In reflecting on my work over the past two days, I can see so much growth has allowed me to be able to enter into those situations in the first place. My other experiences in this quarter and before prepared me to navigate these moments and these challenges.
In New Zealand, the importance of memorials and legacy items was ingrained into me. Chile helped teach me about things that are often useful to say to the bereaved. Maybe more importantly, though, it showed me the power of silence and how to be comfortable with that. This was further reinforced during my time in Senegal. I was encouraged to do a “bereavement follow-up” by my team, which entailed calling and speaking with a mother 3 days after the death of her son.

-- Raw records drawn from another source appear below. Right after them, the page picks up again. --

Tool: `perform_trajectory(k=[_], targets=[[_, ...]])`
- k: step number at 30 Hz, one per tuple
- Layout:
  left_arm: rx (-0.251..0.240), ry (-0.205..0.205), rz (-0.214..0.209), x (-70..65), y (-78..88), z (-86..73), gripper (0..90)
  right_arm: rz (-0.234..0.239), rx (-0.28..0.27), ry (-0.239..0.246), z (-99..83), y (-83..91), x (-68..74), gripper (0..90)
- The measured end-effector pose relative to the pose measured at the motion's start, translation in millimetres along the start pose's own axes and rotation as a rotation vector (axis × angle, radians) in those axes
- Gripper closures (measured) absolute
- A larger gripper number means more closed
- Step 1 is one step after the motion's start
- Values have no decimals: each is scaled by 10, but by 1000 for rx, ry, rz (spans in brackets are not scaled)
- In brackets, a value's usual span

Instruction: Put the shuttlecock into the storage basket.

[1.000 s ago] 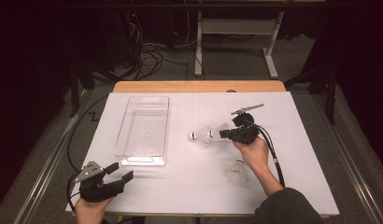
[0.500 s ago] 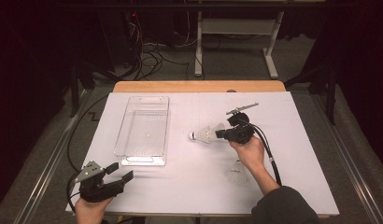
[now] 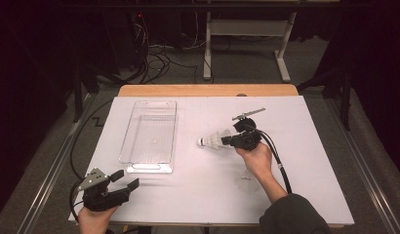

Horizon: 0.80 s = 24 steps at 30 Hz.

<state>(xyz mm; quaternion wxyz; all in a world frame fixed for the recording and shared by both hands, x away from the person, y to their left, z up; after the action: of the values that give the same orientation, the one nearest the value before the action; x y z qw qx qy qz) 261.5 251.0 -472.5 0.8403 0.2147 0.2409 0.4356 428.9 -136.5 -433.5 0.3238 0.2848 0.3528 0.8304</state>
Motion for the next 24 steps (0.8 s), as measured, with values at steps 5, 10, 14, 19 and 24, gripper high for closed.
perform_trajectory(k=[5, 10, 14, 19, 24], targets=[[-2, -1, 0, -1, 3, 1, 298, 8, 4, -5, 5, -33, 13, 900], [-2, -1, 0, -2, 3, 1, 298, 15, -3, -5, 23, -54, 30, 900], [-4, -1, 0, -2, 2, 0, 298, 18, -2, 0, 30, -75, 45, 900], [-4, -1, -1, -2, 3, 0, 298, 23, -8, -7, 37, -91, 53, 900], [-5, -2, -1, -3, 3, 0, 298, 22, -12, 0, 49, -111, 61, 900]])
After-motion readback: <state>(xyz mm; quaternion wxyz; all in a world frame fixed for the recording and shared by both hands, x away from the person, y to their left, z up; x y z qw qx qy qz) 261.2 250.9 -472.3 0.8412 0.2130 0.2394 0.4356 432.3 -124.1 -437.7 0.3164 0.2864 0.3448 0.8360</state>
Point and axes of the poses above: each handheld gripper's, and its own axes: y roughly backward along the jaws, z roughly out of its top, x roughly to its left, the point moved 3 cm from there along -y, roughly forward along the jaws, and after that the axes turned 3 degrees about x, right-handed, at the moved point
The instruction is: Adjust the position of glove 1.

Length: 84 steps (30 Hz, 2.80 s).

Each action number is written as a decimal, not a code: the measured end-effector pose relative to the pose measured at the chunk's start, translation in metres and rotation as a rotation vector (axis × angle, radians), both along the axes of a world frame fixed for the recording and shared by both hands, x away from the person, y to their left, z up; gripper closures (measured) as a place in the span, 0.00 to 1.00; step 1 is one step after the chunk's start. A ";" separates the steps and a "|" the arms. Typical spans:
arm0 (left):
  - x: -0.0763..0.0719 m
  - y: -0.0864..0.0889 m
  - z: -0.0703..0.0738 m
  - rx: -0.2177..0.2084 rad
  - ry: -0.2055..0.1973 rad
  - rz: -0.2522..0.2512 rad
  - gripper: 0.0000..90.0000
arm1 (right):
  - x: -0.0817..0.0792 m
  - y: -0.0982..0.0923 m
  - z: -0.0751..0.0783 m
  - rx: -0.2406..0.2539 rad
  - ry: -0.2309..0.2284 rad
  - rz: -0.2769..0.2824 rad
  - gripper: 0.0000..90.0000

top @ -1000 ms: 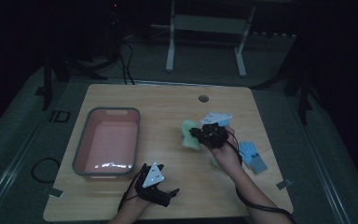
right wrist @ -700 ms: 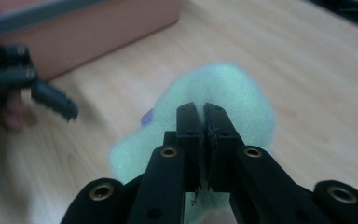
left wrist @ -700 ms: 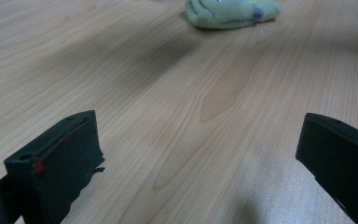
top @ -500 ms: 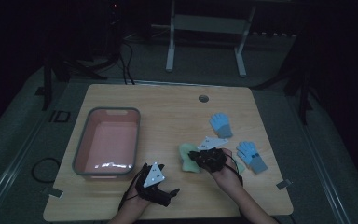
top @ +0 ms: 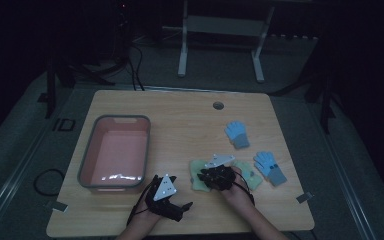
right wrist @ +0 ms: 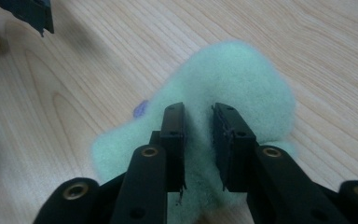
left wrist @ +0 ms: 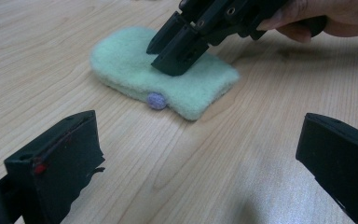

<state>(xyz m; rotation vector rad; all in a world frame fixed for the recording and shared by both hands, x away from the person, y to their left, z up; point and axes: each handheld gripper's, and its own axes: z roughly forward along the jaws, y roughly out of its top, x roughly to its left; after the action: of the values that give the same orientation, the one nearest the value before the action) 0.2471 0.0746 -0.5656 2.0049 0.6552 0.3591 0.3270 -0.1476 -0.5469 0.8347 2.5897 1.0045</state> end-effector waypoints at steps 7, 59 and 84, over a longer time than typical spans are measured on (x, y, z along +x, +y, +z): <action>0.000 0.000 0.000 0.000 0.000 0.001 0.00 | 0.000 -0.006 0.011 0.028 0.005 -0.004 0.73; -0.001 0.000 0.000 -0.008 0.008 0.027 0.00 | -0.028 -0.105 0.051 0.022 -0.028 -0.372 0.96; -0.001 0.000 0.000 -0.013 0.002 0.022 0.00 | -0.032 -0.091 0.003 0.082 0.011 -0.742 0.84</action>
<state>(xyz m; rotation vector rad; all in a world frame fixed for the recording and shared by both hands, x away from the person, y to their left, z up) 0.2461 0.0745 -0.5655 1.9873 0.6790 0.3652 0.2947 -0.2384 -0.5441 1.6422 1.9592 0.8587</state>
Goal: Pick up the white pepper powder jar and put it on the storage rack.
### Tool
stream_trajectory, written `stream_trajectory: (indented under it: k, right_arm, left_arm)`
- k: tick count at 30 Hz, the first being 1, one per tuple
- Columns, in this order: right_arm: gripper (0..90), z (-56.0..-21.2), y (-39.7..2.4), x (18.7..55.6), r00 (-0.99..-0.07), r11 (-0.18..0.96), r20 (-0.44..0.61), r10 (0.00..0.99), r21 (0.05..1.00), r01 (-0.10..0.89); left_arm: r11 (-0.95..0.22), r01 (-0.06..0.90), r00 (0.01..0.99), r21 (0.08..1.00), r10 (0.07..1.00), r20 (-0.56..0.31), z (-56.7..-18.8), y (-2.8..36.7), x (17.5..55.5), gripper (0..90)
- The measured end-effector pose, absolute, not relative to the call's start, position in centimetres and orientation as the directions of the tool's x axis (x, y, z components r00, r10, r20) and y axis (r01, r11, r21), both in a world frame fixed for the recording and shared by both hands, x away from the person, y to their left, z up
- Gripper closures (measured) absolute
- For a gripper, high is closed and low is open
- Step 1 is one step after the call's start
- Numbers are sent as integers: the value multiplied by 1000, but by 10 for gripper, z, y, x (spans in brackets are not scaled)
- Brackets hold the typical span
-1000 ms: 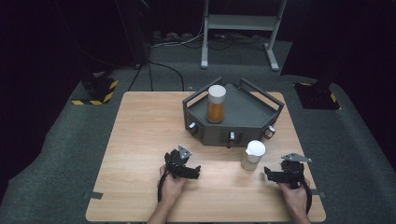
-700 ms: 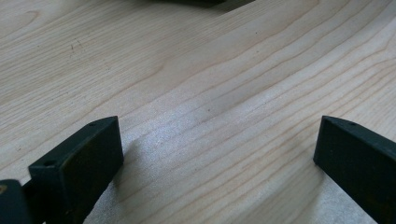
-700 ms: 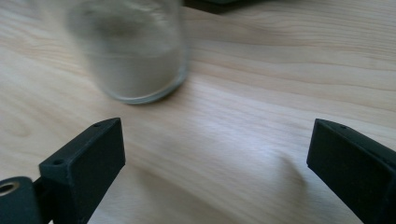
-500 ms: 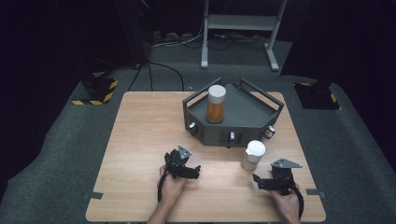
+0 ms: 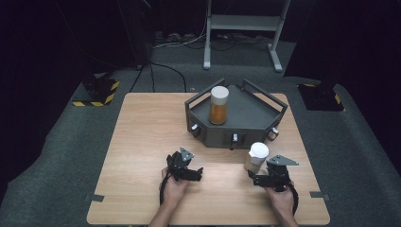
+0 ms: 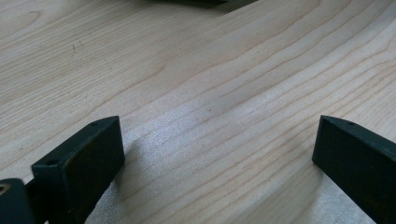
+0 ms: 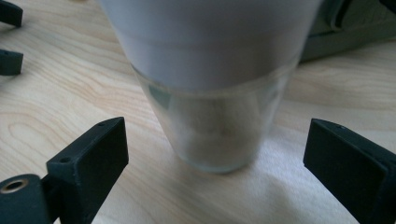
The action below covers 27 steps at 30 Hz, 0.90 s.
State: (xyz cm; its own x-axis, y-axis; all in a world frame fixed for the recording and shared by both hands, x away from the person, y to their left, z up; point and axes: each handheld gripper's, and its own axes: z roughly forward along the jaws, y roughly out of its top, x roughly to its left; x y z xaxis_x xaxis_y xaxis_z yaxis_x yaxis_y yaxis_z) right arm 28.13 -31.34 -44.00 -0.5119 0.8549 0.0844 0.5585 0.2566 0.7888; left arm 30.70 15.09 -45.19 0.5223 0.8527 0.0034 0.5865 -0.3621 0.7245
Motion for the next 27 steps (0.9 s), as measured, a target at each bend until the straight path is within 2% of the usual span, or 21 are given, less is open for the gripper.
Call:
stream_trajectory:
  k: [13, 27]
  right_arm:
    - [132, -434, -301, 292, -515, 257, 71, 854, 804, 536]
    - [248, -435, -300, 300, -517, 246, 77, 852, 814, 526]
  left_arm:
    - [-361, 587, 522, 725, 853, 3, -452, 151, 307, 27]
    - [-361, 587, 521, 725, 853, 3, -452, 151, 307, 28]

I learned to trust that those around me would not push me into these vulnerable situations if they did not think I was ready and capable. I have been working to trust that and internalize it more myself. But I have made sure to not let fear in those moments stop me from offering support. It is part of the culture in the US not to say anything when we don’t know what to say. That doesn’t work well for grief. Finally, contracting Covid less than a week after my arrival in Kuwait showed me, personally, the power of community, how quickly it can be formed, and how much support it can offer. Entering into the life of a family for less than 15 minutes is intimidating, but it has become clear to me that the quality of the interaction and not the quantity is what matters in making those connections and building a sense of trust, security, and support.
Due to confidentiality reasons, I am unable to share photos from my sessions. But, there are approved photos done by other members of the organization posted on the website, in case you want to see some for yourself.
The work done by the group is amazing and I am honored to be a part of it.